Work item:
The answer is the first line of the listing and every line after it through the one containing "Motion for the", exact, with pictures removed.

Dataset section:
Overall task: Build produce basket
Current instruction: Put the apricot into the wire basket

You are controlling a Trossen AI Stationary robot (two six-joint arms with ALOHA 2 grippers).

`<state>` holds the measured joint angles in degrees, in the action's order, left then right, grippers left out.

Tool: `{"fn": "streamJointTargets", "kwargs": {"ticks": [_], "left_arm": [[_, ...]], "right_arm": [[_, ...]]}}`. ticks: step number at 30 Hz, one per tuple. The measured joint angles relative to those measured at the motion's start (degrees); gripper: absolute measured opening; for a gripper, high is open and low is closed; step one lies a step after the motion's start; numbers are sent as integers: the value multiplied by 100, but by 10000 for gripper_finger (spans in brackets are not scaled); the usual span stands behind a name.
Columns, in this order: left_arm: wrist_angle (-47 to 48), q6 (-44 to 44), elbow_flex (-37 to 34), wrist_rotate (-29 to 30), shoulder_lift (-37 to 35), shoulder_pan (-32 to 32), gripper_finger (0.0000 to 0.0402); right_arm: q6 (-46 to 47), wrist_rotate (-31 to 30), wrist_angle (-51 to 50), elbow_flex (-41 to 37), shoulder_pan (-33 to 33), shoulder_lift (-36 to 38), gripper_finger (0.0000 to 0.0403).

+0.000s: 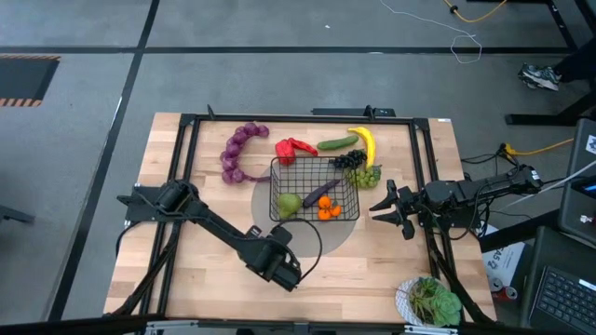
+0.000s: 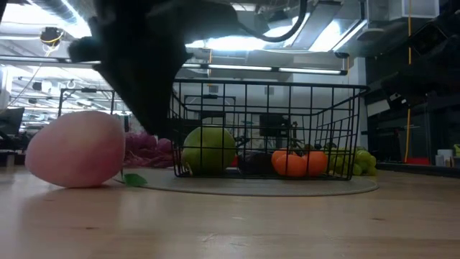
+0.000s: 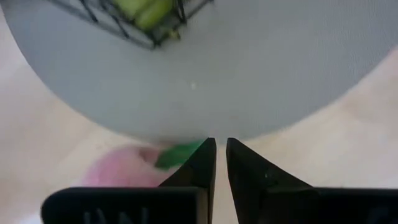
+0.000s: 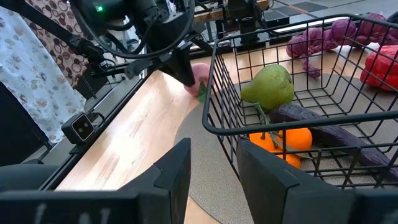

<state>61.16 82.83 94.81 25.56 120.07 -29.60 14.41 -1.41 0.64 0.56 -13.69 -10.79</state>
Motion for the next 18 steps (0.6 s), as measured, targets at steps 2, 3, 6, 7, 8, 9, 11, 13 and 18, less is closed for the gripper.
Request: {"fn": "streamJointTargets", "kwargs": {"ticks": [2,3,6,7,8,9,11,13,18], "left_arm": [[3,235,-1,-128,0,-49,32],[4,387,-1,-170,0,-76,32],[103,767,-1,-300,0,-155,30],[176,874,-1,-302,0,-183,29],[274,1006,-1,-312,0,-209,28],[386,1138,-1,-368,0,-231,26],[647,1424,-1,-576,0,-274,23],[918,1694,-1,-831,0,-324,19],[1451,2315,-3,-1032,0,-500,12]], "right_arm": [[0,0,0,0,1,0,130],[1,0,0,0,2,0,130],[2,0,0,0,2,0,130],[2,0,0,0,1,0,130],[2,0,0,0,1,0,130],[2,0,0,0,1,0,130],[2,0,0,0,2,0,130],[3,0,0,0,2,0,130],[3,1,0,0,2,0,130]]}}
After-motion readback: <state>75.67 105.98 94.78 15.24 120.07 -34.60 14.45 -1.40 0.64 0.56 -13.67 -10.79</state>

Answer box:
Overall task: Build produce basket
Current instruction: Put the apricot into the wire basket

You are controlling a Trossen AI Stationary robot (two six-joint arms with ALOHA 2 grippers).

`<state>` holds the measured joint angles in degrees, in the action's order, left then right, grippers left out.

Tool: `{"fn": "streamJointTargets", "kwargs": {"ticks": [_], "left_arm": [[_, ...]], "right_arm": [[_, ...]]}}`. ticks: step number at 30 Hz, one per tuple. The measured joint angles relative to those measured at the motion's start (degrees); gripper: absolute measured opening; for a gripper, high is open and low is closed; step one lies a step after the motion's start; numbers are sent as integers: the value multiplied by 100, but by 10000 for gripper_finger (spans in brackets are not scaled); the usual span stands behind a name.
Columns, in this order: left_arm: wrist_angle (-47 to 48), q6 (-44 to 44), elbow_flex (-37 to 34), wrist_rotate (-29 to 30), shoulder_lift (-37 to 35), shoulder_pan (-32 to 32), gripper_finger (0.0000 to 0.0402); right_arm: q6 (-46 to 47), wrist_rotate (-31 to 30), wrist_angle (-51 to 50), elbow_flex (-41 to 37), shoulder_pan (-33 to 33), shoulder_lift (-36 to 38), gripper_finger (0.0000 to 0.0403).

+0.000s: 
+0.000s: 
+0.000s: 
+0.000s: 

<state>61.16 82.83 94.81 25.56 120.07 -29.60 14.41 -1.41 0.64 0.56 -13.69 -10.79</state>
Motion for the next 18 steps (0.6 s), as measured, targets at steps 2, 3, 6, 7, 8, 9, 11, 13 and 18, less is closed for the gripper.

This exercise requires nothing more.